═════ Supplied records ═════
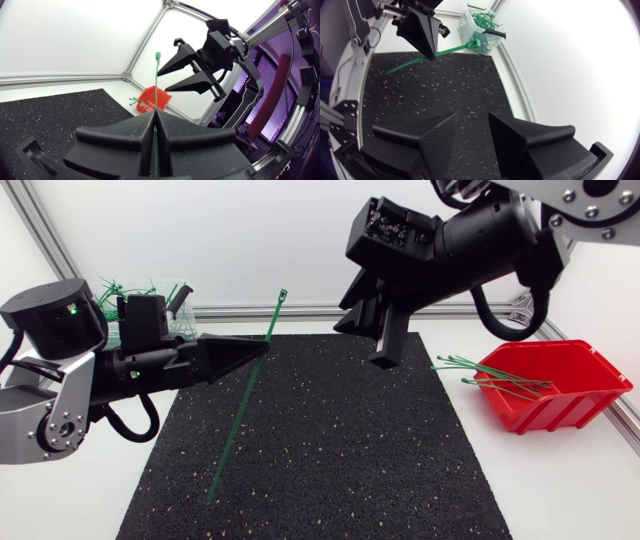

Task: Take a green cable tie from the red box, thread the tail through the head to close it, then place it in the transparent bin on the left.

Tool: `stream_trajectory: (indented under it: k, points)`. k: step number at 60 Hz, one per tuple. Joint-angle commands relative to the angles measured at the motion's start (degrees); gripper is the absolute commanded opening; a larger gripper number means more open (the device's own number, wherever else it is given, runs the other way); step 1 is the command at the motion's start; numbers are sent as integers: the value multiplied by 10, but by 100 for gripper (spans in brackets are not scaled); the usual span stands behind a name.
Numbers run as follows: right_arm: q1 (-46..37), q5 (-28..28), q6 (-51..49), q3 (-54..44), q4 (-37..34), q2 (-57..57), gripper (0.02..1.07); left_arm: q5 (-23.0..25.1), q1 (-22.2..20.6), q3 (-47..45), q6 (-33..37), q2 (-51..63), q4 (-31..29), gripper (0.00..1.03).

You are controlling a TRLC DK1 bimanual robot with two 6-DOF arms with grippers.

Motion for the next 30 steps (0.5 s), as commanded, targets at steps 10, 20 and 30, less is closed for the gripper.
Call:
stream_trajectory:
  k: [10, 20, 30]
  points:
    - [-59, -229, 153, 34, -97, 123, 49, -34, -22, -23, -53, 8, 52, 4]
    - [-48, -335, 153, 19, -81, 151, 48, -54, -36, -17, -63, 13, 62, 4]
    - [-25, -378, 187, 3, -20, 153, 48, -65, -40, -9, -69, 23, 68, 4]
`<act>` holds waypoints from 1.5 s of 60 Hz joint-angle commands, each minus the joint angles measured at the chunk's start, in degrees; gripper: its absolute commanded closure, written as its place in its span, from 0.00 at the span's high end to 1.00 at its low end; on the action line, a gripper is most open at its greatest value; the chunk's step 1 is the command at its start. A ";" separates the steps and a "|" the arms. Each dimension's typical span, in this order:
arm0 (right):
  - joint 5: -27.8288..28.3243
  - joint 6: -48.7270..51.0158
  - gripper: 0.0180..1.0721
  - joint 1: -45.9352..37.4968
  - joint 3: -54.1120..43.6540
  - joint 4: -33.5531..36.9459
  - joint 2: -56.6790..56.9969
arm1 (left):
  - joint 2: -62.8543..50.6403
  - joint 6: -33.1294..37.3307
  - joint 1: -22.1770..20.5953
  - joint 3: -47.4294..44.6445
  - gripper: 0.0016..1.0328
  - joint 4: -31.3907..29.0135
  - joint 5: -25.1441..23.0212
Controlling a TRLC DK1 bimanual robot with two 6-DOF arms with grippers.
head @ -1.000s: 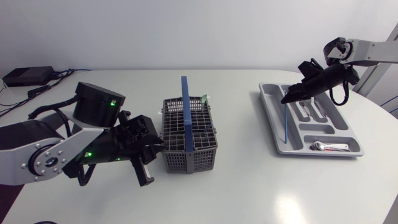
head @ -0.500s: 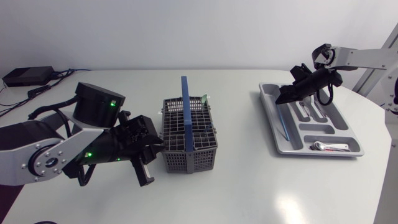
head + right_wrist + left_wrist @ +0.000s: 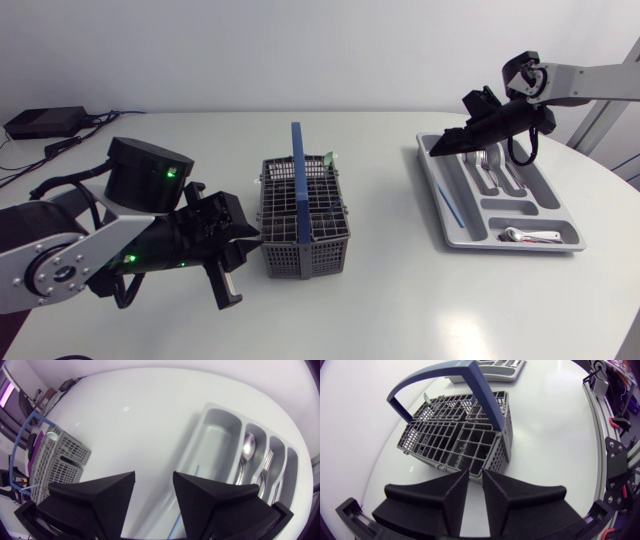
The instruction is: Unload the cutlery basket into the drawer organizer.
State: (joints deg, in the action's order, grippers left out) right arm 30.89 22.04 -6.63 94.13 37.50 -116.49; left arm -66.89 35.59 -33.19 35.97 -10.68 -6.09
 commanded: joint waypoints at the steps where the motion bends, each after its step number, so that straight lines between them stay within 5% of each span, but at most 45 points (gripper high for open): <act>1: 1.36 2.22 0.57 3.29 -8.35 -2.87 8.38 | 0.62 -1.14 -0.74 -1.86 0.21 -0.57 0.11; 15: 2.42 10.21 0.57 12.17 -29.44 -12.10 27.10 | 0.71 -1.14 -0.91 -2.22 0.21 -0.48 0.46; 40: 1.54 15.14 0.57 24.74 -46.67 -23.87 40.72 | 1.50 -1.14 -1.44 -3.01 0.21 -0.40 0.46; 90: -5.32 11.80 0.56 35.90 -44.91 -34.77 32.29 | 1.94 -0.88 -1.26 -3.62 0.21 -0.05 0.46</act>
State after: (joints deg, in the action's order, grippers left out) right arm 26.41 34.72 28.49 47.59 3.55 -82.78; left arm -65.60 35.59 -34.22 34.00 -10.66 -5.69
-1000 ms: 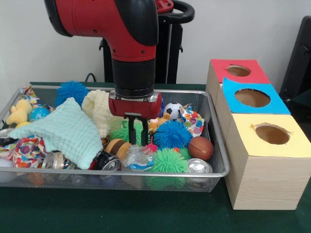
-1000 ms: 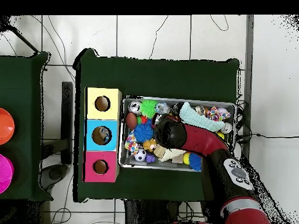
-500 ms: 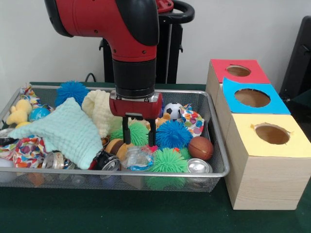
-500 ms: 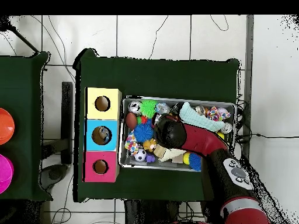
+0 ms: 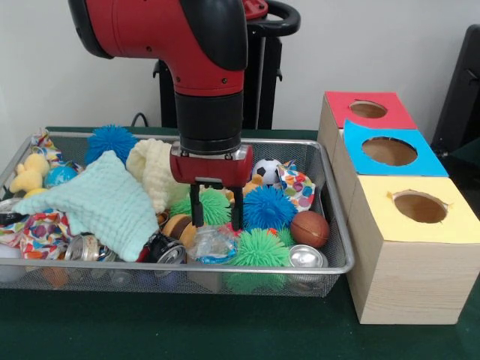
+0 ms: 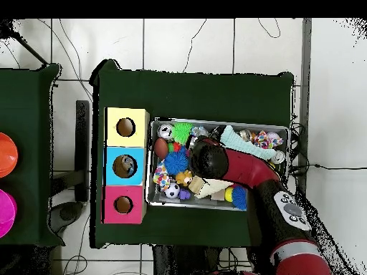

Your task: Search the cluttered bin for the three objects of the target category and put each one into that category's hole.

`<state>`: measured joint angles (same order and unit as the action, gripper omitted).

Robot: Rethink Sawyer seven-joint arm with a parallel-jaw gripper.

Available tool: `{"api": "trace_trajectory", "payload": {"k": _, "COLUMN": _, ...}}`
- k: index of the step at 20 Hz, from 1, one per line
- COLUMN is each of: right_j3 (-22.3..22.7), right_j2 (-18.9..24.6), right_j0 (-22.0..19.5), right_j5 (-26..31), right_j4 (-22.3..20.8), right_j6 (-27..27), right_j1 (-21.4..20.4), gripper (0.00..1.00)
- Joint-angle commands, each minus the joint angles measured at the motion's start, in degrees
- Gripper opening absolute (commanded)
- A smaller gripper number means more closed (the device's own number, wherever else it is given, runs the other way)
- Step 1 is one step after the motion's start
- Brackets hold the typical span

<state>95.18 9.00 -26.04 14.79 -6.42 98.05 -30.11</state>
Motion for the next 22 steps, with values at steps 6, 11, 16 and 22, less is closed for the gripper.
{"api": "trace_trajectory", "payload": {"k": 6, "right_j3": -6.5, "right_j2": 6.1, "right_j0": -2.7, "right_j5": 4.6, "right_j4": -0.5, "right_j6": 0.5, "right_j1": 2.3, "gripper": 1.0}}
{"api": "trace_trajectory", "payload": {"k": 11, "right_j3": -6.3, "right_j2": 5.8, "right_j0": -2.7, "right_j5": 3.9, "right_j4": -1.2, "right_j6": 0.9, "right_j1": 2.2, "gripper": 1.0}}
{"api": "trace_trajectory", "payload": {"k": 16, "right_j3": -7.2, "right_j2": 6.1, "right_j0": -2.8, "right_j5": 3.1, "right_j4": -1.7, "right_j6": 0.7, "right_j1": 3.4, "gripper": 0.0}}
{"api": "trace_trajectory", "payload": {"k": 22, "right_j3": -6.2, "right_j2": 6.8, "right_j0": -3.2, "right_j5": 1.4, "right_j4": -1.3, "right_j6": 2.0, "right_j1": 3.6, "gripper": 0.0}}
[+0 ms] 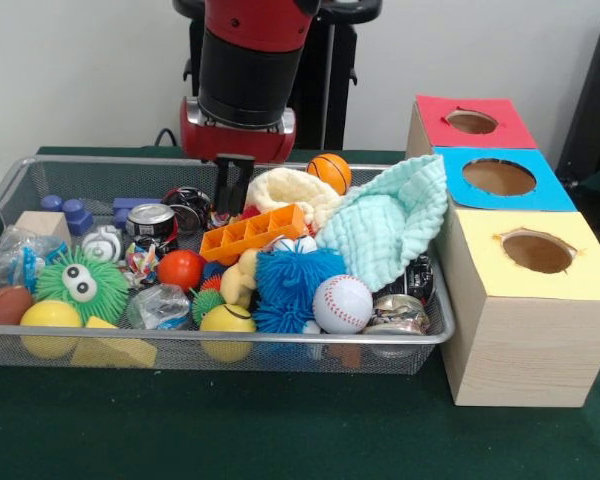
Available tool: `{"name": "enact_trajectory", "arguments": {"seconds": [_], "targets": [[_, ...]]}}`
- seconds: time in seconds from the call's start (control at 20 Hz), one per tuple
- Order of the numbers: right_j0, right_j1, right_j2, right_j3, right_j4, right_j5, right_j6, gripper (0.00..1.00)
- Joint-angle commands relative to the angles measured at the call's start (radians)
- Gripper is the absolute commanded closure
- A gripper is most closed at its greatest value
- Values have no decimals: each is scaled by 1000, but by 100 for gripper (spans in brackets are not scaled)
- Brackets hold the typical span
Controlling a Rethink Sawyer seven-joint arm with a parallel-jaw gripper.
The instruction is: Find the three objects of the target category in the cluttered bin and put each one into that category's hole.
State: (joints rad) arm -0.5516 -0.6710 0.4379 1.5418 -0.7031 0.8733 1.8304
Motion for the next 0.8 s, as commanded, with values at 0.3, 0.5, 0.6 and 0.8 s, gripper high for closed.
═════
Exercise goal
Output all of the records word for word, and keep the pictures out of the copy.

Answer
Task: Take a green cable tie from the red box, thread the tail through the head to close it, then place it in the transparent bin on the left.

Tool: `stream_trajectory: (indented under it: k, points)`. k: step number at 60 Hz, one per tuple. Joint-angle commands relative to the angles measured at the motion's start (degrees); gripper is the absolute commanded opening; a larger gripper number means more open (the device's own number, wherever else it is given, runs the other way); step 1 is the command at the motion's start; numbers are sent as integers: the value multiplied by 10, but by 100 for gripper (spans in brackets are not scaled); the usual span stands behind a name.
Numbers run as follows: right_arm: q1 (-46..37), q5 (-28..28), q6 (-51..49), q3 (-54..44), q4 (-37..34), q2 (-57..57), gripper (0.02..1.07); left_arm: q5 (-23.0..25.1), q1 (-22.2..20.6), q3 (-47..45), q6 (-33..37), q2 (-51..63), q4 (-31..29), gripper (0.00..1.03).

You are controlling a TRLC DK1 bimanual robot with two 6-DOF arms with grippers.

Motion for the next 30 steps (0.5 s), as commanded, targets at steps 10, 20 and 30, less is closed for the gripper.
Call:
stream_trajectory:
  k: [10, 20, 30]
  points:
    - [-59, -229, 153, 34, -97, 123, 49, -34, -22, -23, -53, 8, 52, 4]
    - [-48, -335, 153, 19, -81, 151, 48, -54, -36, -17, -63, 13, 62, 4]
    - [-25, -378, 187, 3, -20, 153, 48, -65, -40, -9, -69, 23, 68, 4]
`<act>` holds waypoints from 1.5 s of 60 Hz joint-angle commands, each minus the joint angles measured at the chunk's start, in degrees; gripper: its absolute commanded closure, written as its place in its span, from 0.00 at the span's high end to 1.00 at its low end; on the action line, a gripper is most open at its greatest value; the chunk's step 1 is the command at its start. A ";" separates the steps and a "|" the arms. Each dimension's typical span, in this order:
arm0 (right):
  - joint 5: -27.8288..28.3243
  - joint 6: -48.7270..51.0158
  - gripper: 0.0180..1.0721
  - joint 1: -45.9352..37.4968
  - joint 3: -54.1120..43.6540
  - joint 4: -33.5531..36.9459
  - joint 2: -56.6790..56.9969
arm1 (left):
  - joint 2: -62.8543..50.6403
  - joint 6: -33.1294..37.3307
  - joint 1: -22.1770..20.5953
  - joint 3: -47.4294..44.6445
  - gripper: 0.0016..1.0328
  - joint 4: -31.3907..29.0135
  - joint 5: -25.1441..23.0212
Controlling a TRLC DK1 bimanual robot with two 6-DOF arms with grippers.
head @ -1.000s: 
head @ -0.500s: 
head + right_wrist + left_wrist @ +0.000s: 
The instruction is: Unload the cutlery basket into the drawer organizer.
State: (joints deg, in the action's order, grippers left out) right arm 30.89 22.04 -6.63 94.13 37.50 -116.49; left arm -66.89 35.59 -33.19 35.97 -10.68 -6.09
 commanded: joint waypoints at the steps where the motion bends, each after its step number, so that straight lines between them stay within 5% of each span, but at most 45 points (gripper high for open): <act>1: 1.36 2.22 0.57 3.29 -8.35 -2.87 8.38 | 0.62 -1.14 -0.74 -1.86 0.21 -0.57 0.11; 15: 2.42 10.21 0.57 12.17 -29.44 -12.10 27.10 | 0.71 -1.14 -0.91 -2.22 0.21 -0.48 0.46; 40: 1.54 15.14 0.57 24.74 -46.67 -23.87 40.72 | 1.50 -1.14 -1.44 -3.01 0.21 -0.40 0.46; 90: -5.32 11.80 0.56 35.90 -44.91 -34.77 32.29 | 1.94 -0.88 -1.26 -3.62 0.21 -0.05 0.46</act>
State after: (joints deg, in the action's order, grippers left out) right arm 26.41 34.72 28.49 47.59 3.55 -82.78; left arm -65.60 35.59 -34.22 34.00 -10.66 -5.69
-1000 ms: 
-1000 ms: 
-500 ms: 
-500 ms: 
+0 ms: 
+0 ms: 

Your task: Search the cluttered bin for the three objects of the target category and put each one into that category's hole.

`<state>`: measured joint angles (same order and unit as the action, gripper omitted).

Robot: Rethink Sawyer seven-joint arm with a parallel-jaw gripper.

Available tool: `{"api": "trace_trajectory", "payload": {"k": _, "COLUMN": _, ...}}`
- k: index of the step at 20 Hz, from 1, one per line
- COLUMN is each of: right_j3 (-22.3..22.7), right_j2 (-18.9..24.6), right_j0 (-22.0..19.5), right_j5 (-26..31), right_j4 (-22.3..20.8), right_j6 (-27..27), right_j1 (-21.4..20.4), gripper (0.00..1.00)
- Joint-angle commands, each minus the joint angles measured at the motion's start, in degrees
- Gripper opening absolute (commanded)
- A smaller gripper number means more closed (the device's own number, wherever else it is given, runs the other way)
- Step 1 is one step after the motion's start
- Brackets hold the typical span

<state>95.18 9.00 -26.04 14.79 -6.42 98.05 -30.11</state>
Motion for the next 22 steps, with values at steps 6, 11, 16 and 22, less is closed for the gripper.
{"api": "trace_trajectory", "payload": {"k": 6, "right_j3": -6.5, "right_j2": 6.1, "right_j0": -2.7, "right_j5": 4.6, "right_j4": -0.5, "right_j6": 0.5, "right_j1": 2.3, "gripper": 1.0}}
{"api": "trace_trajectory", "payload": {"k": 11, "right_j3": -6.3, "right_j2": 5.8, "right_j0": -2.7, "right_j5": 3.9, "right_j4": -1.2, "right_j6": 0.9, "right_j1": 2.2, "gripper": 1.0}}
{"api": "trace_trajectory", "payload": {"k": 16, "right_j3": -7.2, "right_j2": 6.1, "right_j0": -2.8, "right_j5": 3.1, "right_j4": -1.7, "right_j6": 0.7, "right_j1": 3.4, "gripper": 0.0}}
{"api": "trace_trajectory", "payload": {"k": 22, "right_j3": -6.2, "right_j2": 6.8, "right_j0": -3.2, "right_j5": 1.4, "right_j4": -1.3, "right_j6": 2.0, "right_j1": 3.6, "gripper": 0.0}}
[+0 ms] 
Available tool: `{"name": "enact_trajectory", "arguments": {"seconds": [_], "targets": [[_, ...]]}}`
- seconds: time in seconds from the call's start (control at 20 Hz), one per tuple
- Order of the numbers: right_j0, right_j1, right_j2, right_j3, right_j4, right_j5, right_j6, gripper (0.00..1.00)
- Joint-angle commands relative to the angles measured at the call's start (radians)
- Gripper is the absolute commanded closure
- A gripper is most closed at its greatest value
- Values have no decimals: each is scaled by 1000, but by 100 for gripper (spans in brackets are not scaled)
- Brackets hold the typical span
Controlling a Rethink Sawyer seven-joint arm with a parallel-jaw gripper.
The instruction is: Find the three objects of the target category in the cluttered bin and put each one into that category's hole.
State: (joints rad) arm -0.5516 -0.6710 0.4379 1.5418 -0.7031 0.8733 1.8304
Motion for the next 0.8 s, as commanded, with values at 0.3, 0.5, 0.6 and 0.8 s, gripper high for closed.

There is nothing more to the exercise.